NEVIS International Business Company IBC
If you are seeking to incorporate a business in an offshore jurisdiction with independent legislation, you should consider opening a corporation or an international company in St. Kitts and Nevis (hereinafter referred to as Nevis). We also offer the option of setting up a private foundation.
Main advantages of International Business Companies in Nevis
– local tax exemption;
– low-cost annual support;
– no minimum share capital requirement;
– the personal details of officers, corporate directors, beneficiaries and shareholders are not entered in the local Company Registrar and are not publicly disclosed;
– any natural or legal person can be a director, officer and shareholder;
– no Forex control
International Business Corporations (IBC) are set up in accordance with the Nevis Ordinance on Business Corporations of 1984, amend. 2000. Its provisions draw on the legislation of Delaware, USA.

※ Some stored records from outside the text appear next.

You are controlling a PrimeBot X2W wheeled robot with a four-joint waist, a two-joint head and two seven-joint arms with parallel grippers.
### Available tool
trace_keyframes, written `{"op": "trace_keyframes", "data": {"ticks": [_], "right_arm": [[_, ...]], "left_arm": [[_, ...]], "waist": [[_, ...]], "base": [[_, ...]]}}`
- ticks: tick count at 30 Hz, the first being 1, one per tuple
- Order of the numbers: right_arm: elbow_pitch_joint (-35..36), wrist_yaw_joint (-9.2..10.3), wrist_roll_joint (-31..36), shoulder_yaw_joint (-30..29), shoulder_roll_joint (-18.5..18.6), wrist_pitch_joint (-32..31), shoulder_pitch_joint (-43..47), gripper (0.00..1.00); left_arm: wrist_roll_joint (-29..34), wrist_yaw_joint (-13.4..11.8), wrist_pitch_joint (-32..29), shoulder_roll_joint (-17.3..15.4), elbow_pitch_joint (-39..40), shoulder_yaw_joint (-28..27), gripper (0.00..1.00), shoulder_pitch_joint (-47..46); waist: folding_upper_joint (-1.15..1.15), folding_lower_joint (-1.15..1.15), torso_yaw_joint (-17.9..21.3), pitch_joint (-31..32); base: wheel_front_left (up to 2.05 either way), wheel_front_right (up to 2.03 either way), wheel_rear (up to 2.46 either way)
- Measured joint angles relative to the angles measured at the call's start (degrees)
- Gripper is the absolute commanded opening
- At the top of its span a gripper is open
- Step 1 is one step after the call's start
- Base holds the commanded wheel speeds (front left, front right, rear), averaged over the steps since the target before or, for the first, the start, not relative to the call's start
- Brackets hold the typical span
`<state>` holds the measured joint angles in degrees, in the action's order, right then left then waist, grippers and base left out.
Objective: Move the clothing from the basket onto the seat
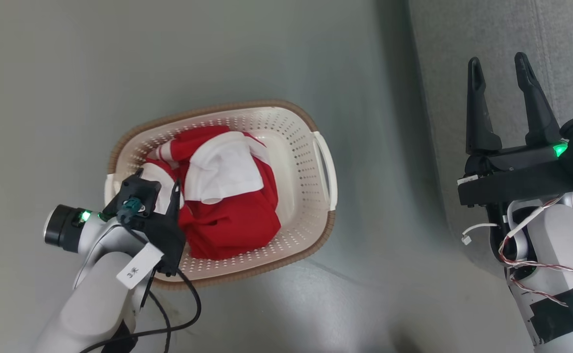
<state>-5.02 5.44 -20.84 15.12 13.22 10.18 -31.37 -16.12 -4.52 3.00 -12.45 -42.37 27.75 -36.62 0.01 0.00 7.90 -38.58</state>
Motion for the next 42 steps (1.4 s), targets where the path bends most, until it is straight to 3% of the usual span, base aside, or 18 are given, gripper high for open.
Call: {"op": "trace_keyframes", "data": {"ticks": [21, 27, 28, 29, 31, 42], "right_arm": [[-2.81, -0.99, -0.94, 0.93, -3.26, 2.23, -1.46, 1.0], [-3.93, -1.42, -1.01, 0.88, -3.56, 2.59, -2.18, 1.0], [-4.21, -1.42, -1.01, 0.87, -3.58, 2.6, -2.18, 1.0], [-4.39, -1.43, -1.05, 0.85, -3.61, 2.74, -2.18, 1.0], [-4.5, -1.43, -1.19, 0.83, -3.67, 3.02, -2.19, 1.0], [-6.06, -1.93, -1.33, 0.45, -3.91, 3.55, -3.46, 1.0]], "left_arm": [[9.73, 0.22, -7.62, -3.55, -11.9, 7.39, 1.0, -7.14], [10.84, -0.11, -11.52, -3.12, -15.37, 8.58, 1.0, -9.22], [11.04, -0.16, -12.02, -2.91, -15.94, 8.68, 0.96, -9.43], [11.4, -0.36, -12.44, -2.76, -16.44, 9.1, 0.47, -9.68], [12.46, -0.36, -12.95, -2.74, -16.8, 9.85, 0.0, -10.01], [14.36, -0.51, -14.81, -1.35, -19.38, 11.58, 0.0, -12.94]], "waist": [[0.0, 0.0, 5.81, -5.62], [0.0, 0.0, 6.85, -6.87], [0.0, 0.0, 6.93, -6.95], [0.0, 0.0, 6.99, -7.0], [0.0, 0.0, 7.02, -7.02], [0.0, 0.0, 6.52, -6.48]], "base": [[0.0, 0.0, 0.0], [0.0, 0.0, 0.0], [0.0, 0.0, 0.0], [0.0, 0.0, 0.0], [0.0, 0.0, 0.0], [0.0, 0.0, 0.0]]}}
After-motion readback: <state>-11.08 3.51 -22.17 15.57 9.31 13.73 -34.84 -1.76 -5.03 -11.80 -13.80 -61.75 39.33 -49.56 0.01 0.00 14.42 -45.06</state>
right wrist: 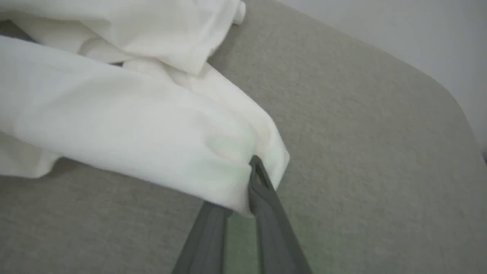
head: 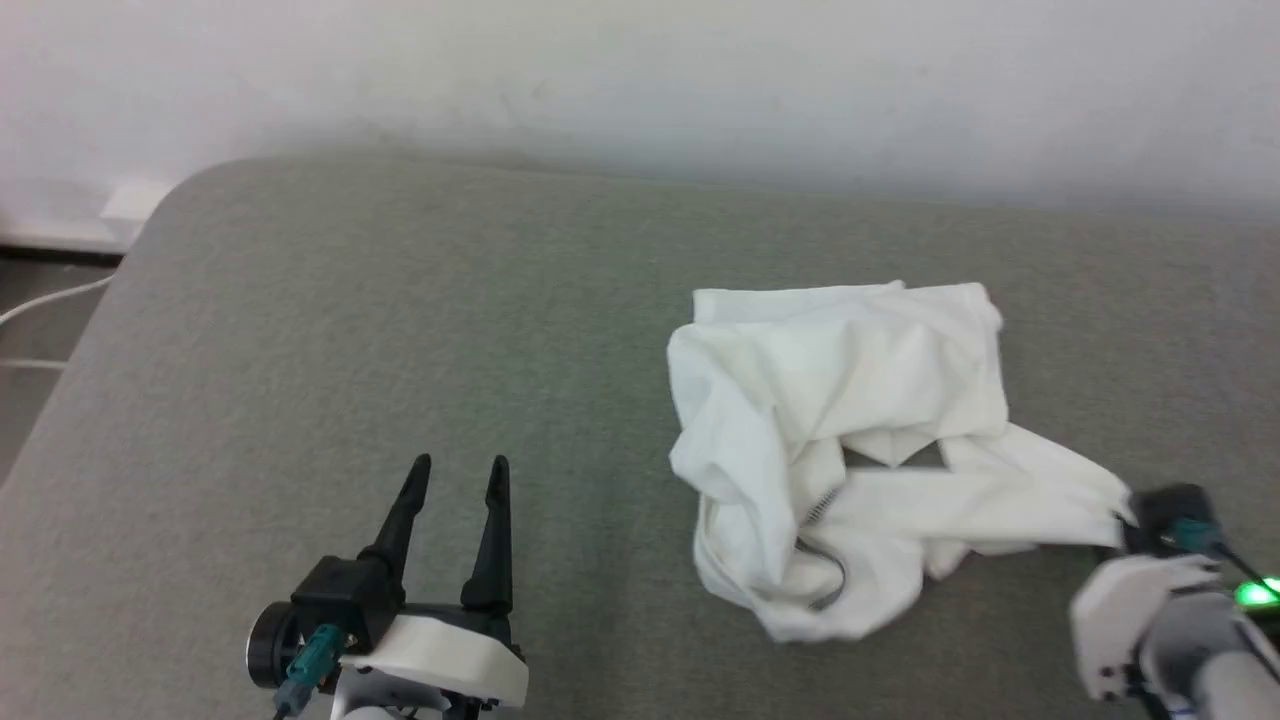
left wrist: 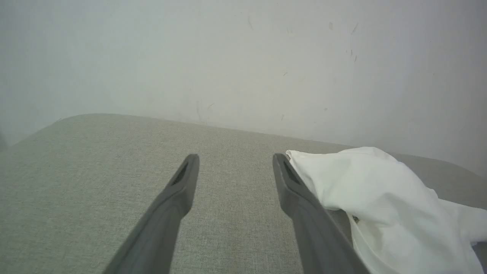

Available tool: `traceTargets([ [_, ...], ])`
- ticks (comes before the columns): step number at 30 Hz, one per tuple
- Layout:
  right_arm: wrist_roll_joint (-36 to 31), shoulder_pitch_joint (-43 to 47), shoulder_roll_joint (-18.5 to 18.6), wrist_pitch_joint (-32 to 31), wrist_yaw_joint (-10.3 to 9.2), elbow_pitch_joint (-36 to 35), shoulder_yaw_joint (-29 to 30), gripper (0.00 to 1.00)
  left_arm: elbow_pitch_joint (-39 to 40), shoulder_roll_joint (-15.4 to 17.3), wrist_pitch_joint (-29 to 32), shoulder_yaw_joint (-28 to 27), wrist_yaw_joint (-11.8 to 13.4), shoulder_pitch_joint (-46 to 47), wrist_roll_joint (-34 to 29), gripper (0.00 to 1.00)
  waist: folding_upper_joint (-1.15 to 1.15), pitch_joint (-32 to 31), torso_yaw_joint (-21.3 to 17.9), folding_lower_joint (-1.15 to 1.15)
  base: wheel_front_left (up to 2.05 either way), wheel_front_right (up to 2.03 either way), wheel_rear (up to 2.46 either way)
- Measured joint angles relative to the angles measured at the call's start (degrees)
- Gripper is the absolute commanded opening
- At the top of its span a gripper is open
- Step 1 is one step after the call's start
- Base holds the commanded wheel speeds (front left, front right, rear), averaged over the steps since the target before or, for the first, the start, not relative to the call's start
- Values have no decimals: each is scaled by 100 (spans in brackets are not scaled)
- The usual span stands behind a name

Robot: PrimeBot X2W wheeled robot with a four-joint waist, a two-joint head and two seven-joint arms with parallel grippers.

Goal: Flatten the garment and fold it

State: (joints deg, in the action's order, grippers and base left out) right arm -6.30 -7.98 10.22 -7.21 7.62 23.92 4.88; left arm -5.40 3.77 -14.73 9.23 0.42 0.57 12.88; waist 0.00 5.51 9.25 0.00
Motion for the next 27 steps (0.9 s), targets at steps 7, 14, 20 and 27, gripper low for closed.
traceTargets([
  [7, -254, 758, 83, -878, -1, -1080, 1145, 0, -68, -45, 0, 33, -140, 30, -41, 100, 0, -112, -541, 0, 0, 0, 0],
  [14, -319, 784, -325, -633, -1, -1268, 1078, 100, -268, -60, 0, 145, -230, 209, -89, 100, 0, -133, -900, 0, 0, 0, 0],
  [20, 0, 522, -572, 112, -1, -2030, 814, 100, -866, -62, 186, 320, -403, 452, 14, 100, 0, -53, -1109, 0, 0, 0, 0],
  [27, 109, 442, -682, 653, -1, -2593, 705, 100, -1524, -66, 1588, 576, -542, 1325, 203, 100, 0, 171, -1322, 0, 0, 0, 0],
])
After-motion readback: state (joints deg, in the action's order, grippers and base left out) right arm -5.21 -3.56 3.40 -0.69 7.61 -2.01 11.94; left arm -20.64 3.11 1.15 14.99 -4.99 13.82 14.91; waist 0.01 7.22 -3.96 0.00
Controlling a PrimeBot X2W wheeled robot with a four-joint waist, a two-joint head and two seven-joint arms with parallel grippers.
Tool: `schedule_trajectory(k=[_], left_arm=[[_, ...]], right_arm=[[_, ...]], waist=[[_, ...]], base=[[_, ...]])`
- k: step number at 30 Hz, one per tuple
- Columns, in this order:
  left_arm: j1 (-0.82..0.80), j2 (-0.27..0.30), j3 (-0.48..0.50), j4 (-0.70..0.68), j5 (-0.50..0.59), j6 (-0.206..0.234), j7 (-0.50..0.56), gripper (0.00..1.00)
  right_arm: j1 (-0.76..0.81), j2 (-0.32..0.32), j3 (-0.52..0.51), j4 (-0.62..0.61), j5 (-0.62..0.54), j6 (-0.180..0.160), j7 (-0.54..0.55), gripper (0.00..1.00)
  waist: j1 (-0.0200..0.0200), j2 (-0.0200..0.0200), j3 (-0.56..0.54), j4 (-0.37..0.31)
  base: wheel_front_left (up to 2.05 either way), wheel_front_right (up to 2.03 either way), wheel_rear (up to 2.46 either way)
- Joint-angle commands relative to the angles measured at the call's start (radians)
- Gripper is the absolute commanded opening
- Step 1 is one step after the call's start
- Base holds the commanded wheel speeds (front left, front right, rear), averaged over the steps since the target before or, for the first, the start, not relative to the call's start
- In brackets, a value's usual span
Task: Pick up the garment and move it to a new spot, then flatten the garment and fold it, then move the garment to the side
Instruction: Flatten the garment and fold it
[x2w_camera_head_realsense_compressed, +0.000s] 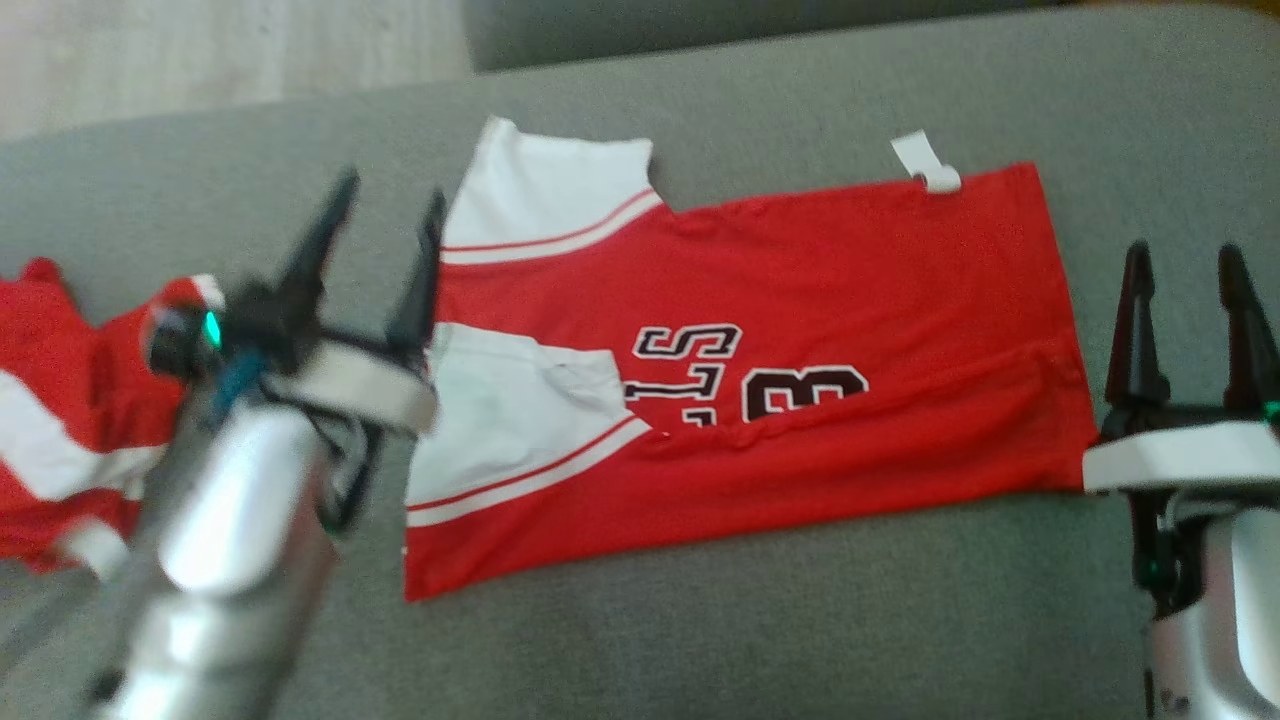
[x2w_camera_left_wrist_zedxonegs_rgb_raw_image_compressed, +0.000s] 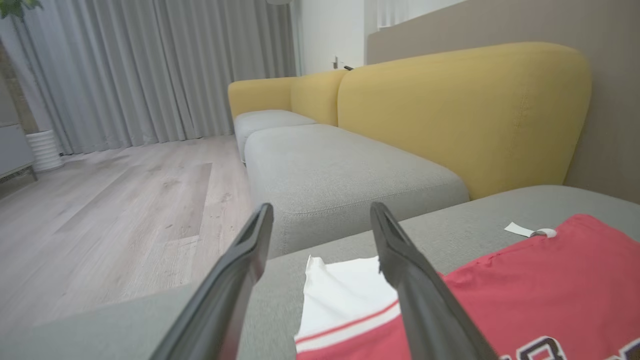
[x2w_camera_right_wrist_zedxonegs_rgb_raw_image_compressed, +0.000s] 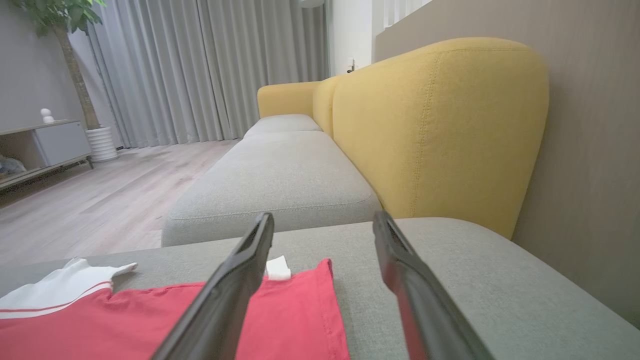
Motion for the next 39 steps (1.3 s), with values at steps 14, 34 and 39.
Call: schedule_trajectory(k=[14, 34, 39], left_arm=[[-0.469, 0.228, -0.084, 0.283, -0.1, -0.123, 0.387, 1.0], [-0.619, 0.319, -0.253, 0.467, -0.311, -0.123, 0.464, 1.0], [-0.622, 0.307, -0.287, 0.479, -0.363, -0.123, 0.51, 0.0]], right_arm=[[-0.17, 0.019, 0.127, -0.063, -0.003, -0.001, -0.017, 1.0], [-0.243, 0.022, 0.17, -0.045, 0.026, -0.001, -0.044, 1.0], [-0.251, 0.022, 0.167, -0.046, 0.003, -0.001, -0.037, 1.0]], waist=[[-0.0001, 0.0, 0.235, -0.19], [-0.0001, 0.0, 0.344, -0.294], [-0.0001, 0.0, 0.348, -0.285]], base=[[0.0, 0.0, 0.0], [0.0, 0.0, 0.0], [0.0, 0.0, 0.0]])
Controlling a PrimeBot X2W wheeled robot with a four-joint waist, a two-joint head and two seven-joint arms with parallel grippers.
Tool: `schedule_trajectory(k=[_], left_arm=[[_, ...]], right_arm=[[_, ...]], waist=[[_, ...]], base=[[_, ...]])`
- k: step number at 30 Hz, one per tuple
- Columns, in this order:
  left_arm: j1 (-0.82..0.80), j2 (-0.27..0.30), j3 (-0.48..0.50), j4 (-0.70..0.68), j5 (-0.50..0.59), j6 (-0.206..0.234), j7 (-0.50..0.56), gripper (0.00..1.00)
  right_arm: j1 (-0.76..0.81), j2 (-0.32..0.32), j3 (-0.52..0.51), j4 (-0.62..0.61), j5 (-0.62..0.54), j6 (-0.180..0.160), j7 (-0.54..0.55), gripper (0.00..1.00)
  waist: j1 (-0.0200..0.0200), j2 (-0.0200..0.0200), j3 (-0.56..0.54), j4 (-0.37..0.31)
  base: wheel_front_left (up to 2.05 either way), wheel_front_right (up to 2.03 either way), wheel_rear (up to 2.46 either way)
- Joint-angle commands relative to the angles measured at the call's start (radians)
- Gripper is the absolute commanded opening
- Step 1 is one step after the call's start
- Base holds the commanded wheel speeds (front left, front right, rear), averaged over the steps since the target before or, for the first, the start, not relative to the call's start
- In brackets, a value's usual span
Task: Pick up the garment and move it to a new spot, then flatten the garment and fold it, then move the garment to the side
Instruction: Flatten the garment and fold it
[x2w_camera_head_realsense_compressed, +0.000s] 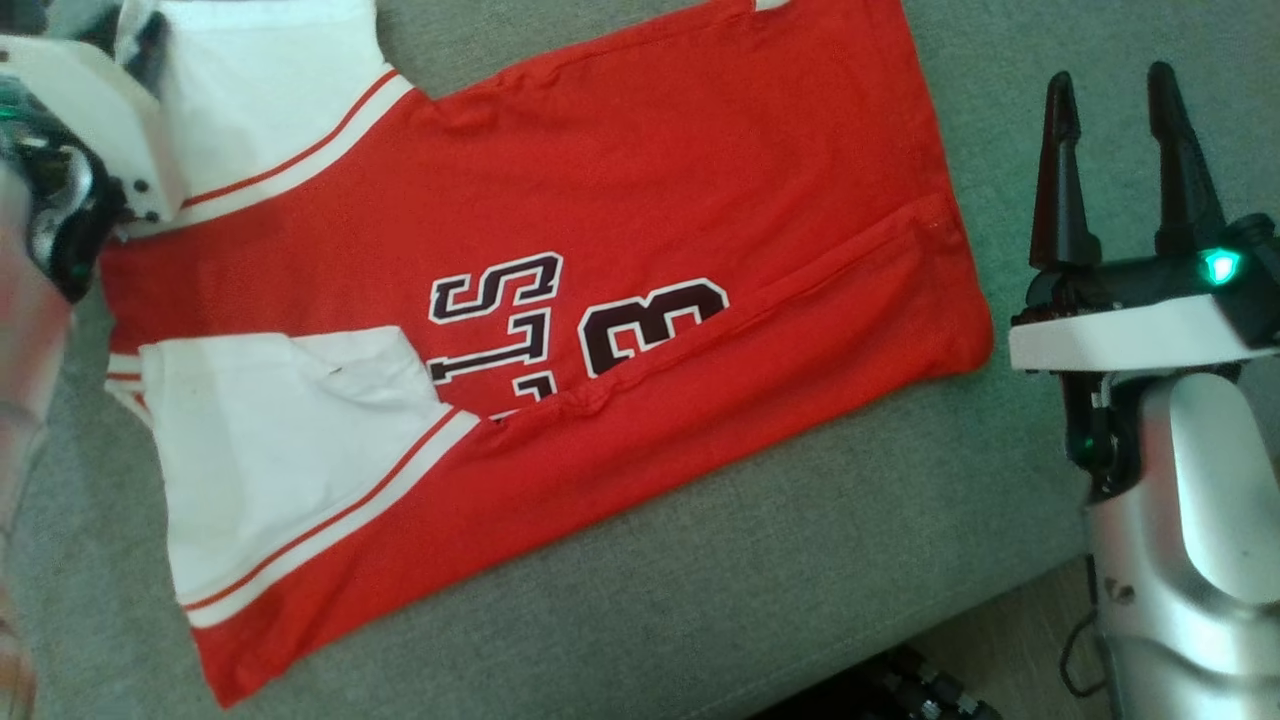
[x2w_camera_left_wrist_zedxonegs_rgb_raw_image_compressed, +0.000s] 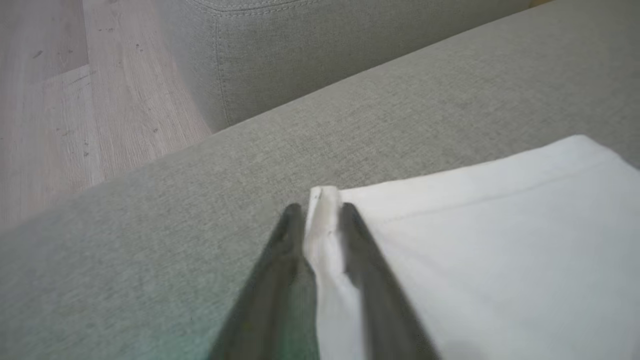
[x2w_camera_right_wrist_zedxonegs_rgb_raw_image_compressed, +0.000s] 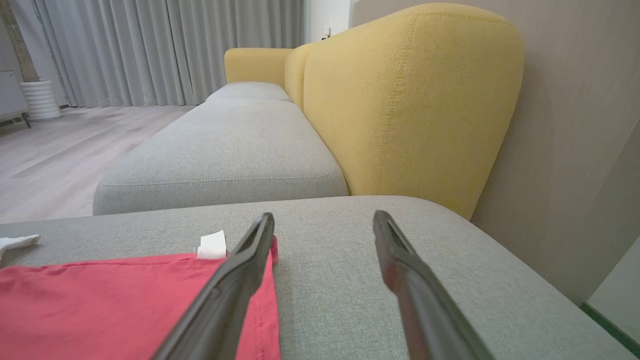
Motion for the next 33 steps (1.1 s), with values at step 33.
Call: schedule_trajectory(k=[33], left_arm=[[0.127, -0.077, -0.191, -0.445, 0.036, 0.031, -0.335, 0.0]], right_arm=[[-0.294, -0.369, 0.079, 0.446, 0.02, -0.001, 0.483, 1.0]], waist=[[0.0, 0.0, -0.105, 0.414]], base=[[0.0, 0.0, 0.0]])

The name of the newly opened IBC has to end in ”incorporated”, “corporation”, “limited”, “company” or another similar word / an abbreviation of such a word to indicate that the entity is indeed a corporation as opposed to partnership or a natural person. The name has to be unique with respect to the existing / reserved names of Nevisian corporations.
The registered office of the corporation has to be in Nevis. Furthermore, every company is obliged to have a local agent representing the company in front of the government. The business address (principal address) can be located elsewhere. Our fee for incorporation includes a registered address in Nevis and an agent for one year.
The shares of IBC’s in Nevis can be issued to natural or legal persons regardless of their residence. There must be at least one shareholder. At least one share of value 1.00 USD has to be issued to the shareholder. Our company can provide you with a nominee shareholder, in case you need one.
Officers and directors
The director’s position at IBC’s in Nevis can be taken by a natural or legal person (LLC, corporation, trust, etc.) regardless of their residence. There must be at least three directors. If, however, the shareholders in the company are less than three, then it is permitted to have fewer than three directors. This means that a single person can open a company as a single director and shareholder. The administrators of the IBC, e.g. the Treasurer and the President, must be natural persons. The Secretary can be either a natural person or a corporation. There are no restrictions with respect to the residence of the officers. One individual can simultaneously be a President, Director, Treasurer and Secretary. If you need a director or secretary, our company can assist you by providing suitable nominees. Nevertheless, it is usually preferable that you take the director’s position of your IBC for the purpose of simpler dealing with suppliers, customers and banks. Also, in this case, the yearly renewal fee is lower.
The standard authorised capital amounts to 50 000 USD split into 50 000 registered shares of 1 USD each. This arrangement keeps the costs for incorporation and annual maintenance of the Nevisian company at the possible minimum and answers the business needs of almost all our clients. Authorised capital means the cash that the company can receive from shareholders against issued shares, e.g. if the said capital is 50 000 USD, the company is permitted to issue 50 000 registered shares and obtain from the shareholders at least 1 USD per share. There are no mandatory terms for issuing shares to cover the whole amount of the capital. The company may issue one share for a shareholder, then after an arbitrary time period issue other shares (for the remaining amount or part thereof) or decide to not issue shares at all. However, any issued shares have to be covered by shareholders. Therefore if one 1 USD share is issued, the shareholder has to pay this amount to his company.
Nevisian IBC’s do not pay any local taxes, such as income, capital gain, dividend tax or corporate shares and property transfer stamp duty. Total anonymity and confidentiality are guaranteed. There are no requirements in place to disclose information about the shareholders, beneficiaries and directors. The only official paper included in the local Company Registrar is the Articles of Association. It does not state any information with respect to the officers, directors, beneficiaries and shareholders. The document includes only the name of the registered agent and the address of the registered office in Nevis. We provide representative agents and offices to our clients at no additional cost. Our company also offers nominee services to ensure the protection of the clients’ privacy.
Audit and accounting requirements
No legal requirements exist regarding the audits and accounting mechanisms of Nevisian offshore companies. The directors of the corporations decide what accounting records to keep. Yearly meetings are not mandatory. The Directors’ Board can make decisions to organise annual meetings for shareholders that can take place in Nevis or elsewhere.
Time required for incorporation of Nevis IBC
We can establish business corporations in Nevis in 1 – 2 working days. We can email you the scanned Incorporation Certificate within two working days. Two to four more days are needed for the preparation of share certificates, resolutions, registers and corporate documents legalisation with apostil.
Nevisian Shelf companies
We usually keep incorporated shelf companies in the office readily available for our clients. The companies are free of business transactions. Regardless of the age of the company you buy, you can be fully confident that you are its first owner. Such companies are immediately available. If necessary, legalisation of the documents with apostil usually takes two to three working days.